The time has come to kick rBGH off the market, once and for all. If Starbucks, a major buyer of milk, were to reject rBGH dairy products, we could effectively eliminate it from the market.
Similarly, while Starbucks has slowly bought more certified Fair Trade coffee, it represents only a very small percentage of their total coffee (about 3.7%). Starbucks rarely offers certified Fair Trade coffee as their coffee of the day, nor has it followed its own policy of brewing Fair Trade coffee, on demand.
Many coffee farmers receive prices for their harvest that can be less than the costs of production, forcing them into a cycle of poverty and debt. They are often forced to sell to middlemen who pay them half the market price, generally between 30-50 per pound.
Fair trade coffee sells for a minimum of $1.26 per pound.
This money goes directly to coffee farmers, not to predatory middlemen.

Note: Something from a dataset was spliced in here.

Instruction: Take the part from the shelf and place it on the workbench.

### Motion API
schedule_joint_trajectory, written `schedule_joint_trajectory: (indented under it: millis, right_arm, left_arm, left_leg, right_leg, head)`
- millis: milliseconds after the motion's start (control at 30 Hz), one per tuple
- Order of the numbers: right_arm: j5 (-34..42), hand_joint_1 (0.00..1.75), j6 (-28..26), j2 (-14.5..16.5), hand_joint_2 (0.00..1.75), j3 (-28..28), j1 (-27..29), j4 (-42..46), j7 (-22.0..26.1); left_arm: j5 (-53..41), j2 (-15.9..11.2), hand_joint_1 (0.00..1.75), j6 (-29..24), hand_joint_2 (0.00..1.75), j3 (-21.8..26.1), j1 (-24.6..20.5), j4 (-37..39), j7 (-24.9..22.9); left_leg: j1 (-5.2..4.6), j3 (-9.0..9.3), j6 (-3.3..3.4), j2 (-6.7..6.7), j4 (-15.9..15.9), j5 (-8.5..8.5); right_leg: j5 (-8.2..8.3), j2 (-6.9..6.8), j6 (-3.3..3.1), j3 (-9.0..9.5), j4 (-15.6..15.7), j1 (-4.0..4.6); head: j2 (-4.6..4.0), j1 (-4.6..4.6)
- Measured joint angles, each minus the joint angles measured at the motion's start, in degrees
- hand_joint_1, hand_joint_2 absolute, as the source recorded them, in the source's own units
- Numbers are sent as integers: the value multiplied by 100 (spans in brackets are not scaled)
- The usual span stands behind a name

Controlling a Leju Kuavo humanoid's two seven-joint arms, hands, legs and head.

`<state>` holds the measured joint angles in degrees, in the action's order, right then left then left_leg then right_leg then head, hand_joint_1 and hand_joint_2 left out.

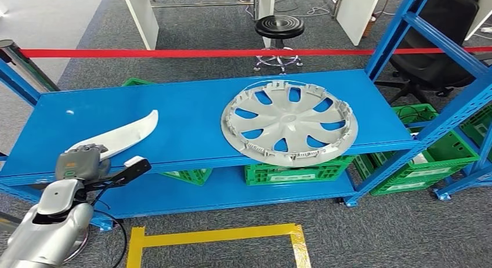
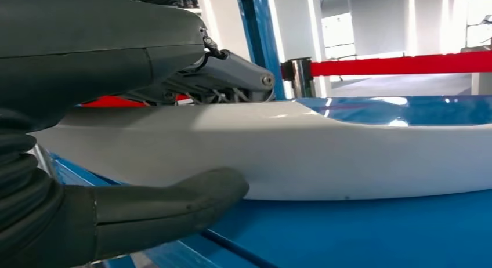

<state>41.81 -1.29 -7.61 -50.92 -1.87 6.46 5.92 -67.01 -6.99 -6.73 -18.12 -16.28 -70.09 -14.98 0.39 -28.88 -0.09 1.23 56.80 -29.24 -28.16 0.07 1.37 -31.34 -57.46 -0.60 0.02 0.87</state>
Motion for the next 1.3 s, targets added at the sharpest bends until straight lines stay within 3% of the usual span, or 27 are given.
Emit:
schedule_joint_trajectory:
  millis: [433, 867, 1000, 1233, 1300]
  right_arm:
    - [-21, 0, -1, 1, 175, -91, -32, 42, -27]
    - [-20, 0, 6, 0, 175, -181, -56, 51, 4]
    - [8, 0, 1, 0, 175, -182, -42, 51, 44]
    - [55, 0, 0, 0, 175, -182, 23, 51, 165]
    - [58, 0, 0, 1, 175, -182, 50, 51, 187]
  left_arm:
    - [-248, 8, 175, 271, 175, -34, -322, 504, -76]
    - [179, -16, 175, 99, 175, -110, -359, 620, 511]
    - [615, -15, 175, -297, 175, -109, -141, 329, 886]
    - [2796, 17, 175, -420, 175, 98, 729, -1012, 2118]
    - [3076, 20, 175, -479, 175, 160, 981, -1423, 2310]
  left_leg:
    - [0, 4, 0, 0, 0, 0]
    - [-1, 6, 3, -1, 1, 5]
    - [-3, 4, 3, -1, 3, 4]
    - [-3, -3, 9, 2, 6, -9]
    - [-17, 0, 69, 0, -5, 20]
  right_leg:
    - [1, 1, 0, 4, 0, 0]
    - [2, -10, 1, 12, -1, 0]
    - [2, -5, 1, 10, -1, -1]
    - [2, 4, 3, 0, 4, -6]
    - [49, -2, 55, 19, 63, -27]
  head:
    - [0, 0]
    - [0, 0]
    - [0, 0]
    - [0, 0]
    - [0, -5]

Fair Trade farmers are also insured access to credit at the beginning of the harvest season so they can support themselves during the "lean months" between harvests.
A typical Fair Trade farmer cultivates less than 3 hectares (7 acres) of coffee and harvests 1,000-3,000 pounds of unroasted coffee a year
More than 500,000 farmers around the world produce and sell more than 170 million pounds of coffee each year through the Fair Trade network. Over 100 fair trade coffee brands are sold worldwide in approximately 35,000 retail outlets (7,000 in the US).
About 85% of Fair Trade Certified coffee is shade grown and organic as small farmers have never had the money to purchase chemicals.
The first fair trade coffee label was started in 1998 in Holland under the name Max Havelaar and has since been followed by many others. In 1997, Fair Trade labelers formed an international umbrella group called Fair Trade Labeling Organizations (FLO) International, which defines the criteria for each product certified under the Fair Trade system, including coffee, tea, cocoa, sugar, honey, bananas and orange juice.
There are now over 50 importers and roasters in the US the largest being Equal Exchange (www.equalexchange.com) who imported 1.6 million pounds of coffee last year.
... Unfortunately the supply of fair trade far outstrips the demand. Of the 170 million pounds of fair trade coffee produced globally only 35 million pounds are sold on the fair trade market. Coffee companies need to aggressively promote fair trade coffee.